* _Task prompt_
The listing is to be returned word for word, without its images.

'''

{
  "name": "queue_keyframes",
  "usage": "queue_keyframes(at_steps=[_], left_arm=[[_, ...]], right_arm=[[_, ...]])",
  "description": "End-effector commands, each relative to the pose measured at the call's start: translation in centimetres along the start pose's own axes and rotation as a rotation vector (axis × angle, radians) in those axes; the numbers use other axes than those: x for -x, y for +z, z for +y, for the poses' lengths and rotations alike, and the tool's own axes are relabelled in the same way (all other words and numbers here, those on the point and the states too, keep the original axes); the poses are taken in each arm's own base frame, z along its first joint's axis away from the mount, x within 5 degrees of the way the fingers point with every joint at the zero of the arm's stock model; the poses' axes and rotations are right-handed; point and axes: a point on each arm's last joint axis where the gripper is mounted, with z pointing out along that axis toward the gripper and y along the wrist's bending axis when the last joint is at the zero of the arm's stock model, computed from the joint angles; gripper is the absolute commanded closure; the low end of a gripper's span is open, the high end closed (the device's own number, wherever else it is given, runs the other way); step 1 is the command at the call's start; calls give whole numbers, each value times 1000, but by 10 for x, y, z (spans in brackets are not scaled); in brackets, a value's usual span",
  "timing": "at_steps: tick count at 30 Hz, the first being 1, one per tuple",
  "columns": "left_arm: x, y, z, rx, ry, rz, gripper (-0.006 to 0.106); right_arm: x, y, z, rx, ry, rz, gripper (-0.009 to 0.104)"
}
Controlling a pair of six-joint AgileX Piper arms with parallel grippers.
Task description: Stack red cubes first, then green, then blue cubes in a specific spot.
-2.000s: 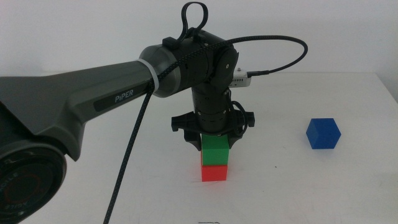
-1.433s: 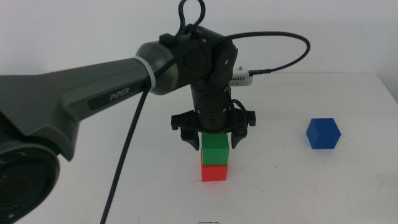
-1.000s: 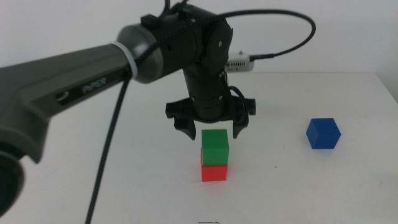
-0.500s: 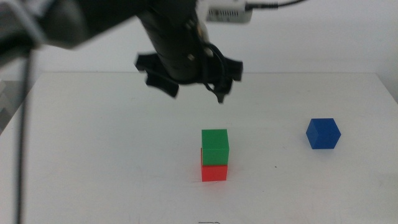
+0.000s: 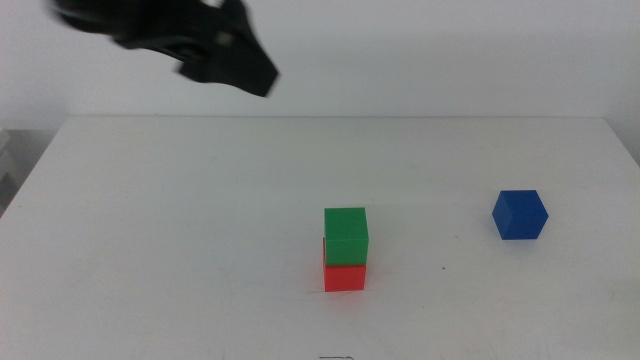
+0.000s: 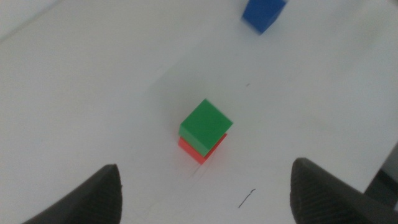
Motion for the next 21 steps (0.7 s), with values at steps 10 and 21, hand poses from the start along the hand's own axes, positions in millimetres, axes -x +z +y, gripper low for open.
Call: queue_keyframes(at_steps=[10,21], left_arm=[[-49,-68,-19,105,0,-268,9],[-61,-73,-24,159,-40,-343,9]], right_arm=[[14,-3,-1,-9,-14,-117,1],[14,-3,-1,-9,-14,-117,1]])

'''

* _The answer_
{
  "name": "queue_keyframes",
  "usage": "queue_keyframes(at_steps=[_], left_arm=[[_, ...]], right_arm=[[_, ...]])",
  "description": "End-effector commands, each relative to the pose measured at the call's start: translation in centimetres along the start pose's own axes and rotation as a rotation vector (axis × angle, radians) in those axes; the numbers use other axes than those: x for -x, y for +z, z for +y, for the poses' lengths and rotations alike, and the tool's own axes are relabelled in the same way (all other words and numbers here, those on the point and the states too, keep the original axes); the poses are taken in each arm's own base frame, z along its first joint's axis away from the mount, x within 5 degrees of the way the fingers point with every joint at the zero of the arm's stock model; the poses' axes and rotations are right-handed; point and axes: a point on each arm's last joint axis where the gripper is mounted, with z pointing out along that axis toward the gripper and y along the wrist's bending axis when the last joint is at the zero of the arm's stock model, computed from the joint angles; gripper is the absolute commanded closure; the low end of a gripper's span is open, the high end closed (the device's own number, wherever else it is given, runs the other way); step 1 is the command at the call's start; calls give whole numbers, each value times 1000, but by 10 for x, y, z (spans in brackets are not scaled); in brackets, a value's usual span",
  "timing": "at_steps: tick count at 30 Hz, the first being 1, one per tuple",
  "columns": "left_arm: x, y, z, rx, ry, rz, gripper (-0.006 to 0.106); right_arm: x, y, z, rx, ry, rz, gripper (-0.009 to 0.104)"
}
Controlling a pair of six-joint AgileX Piper arms with parallel grippers.
Task description: Stack red cubes first, then green, then blue cubes in a specific spot.
-2.000s: 
-1.433s: 
-1.000s: 
-0.500s: 
+0.000s: 
+0.000s: 
Motion for the next 21 steps (0.7 s), with values at steps 10 and 21, hand poses from the start along the hand's own axes, positions in millimetres, axes -x +z +y, gripper low for open.
Call: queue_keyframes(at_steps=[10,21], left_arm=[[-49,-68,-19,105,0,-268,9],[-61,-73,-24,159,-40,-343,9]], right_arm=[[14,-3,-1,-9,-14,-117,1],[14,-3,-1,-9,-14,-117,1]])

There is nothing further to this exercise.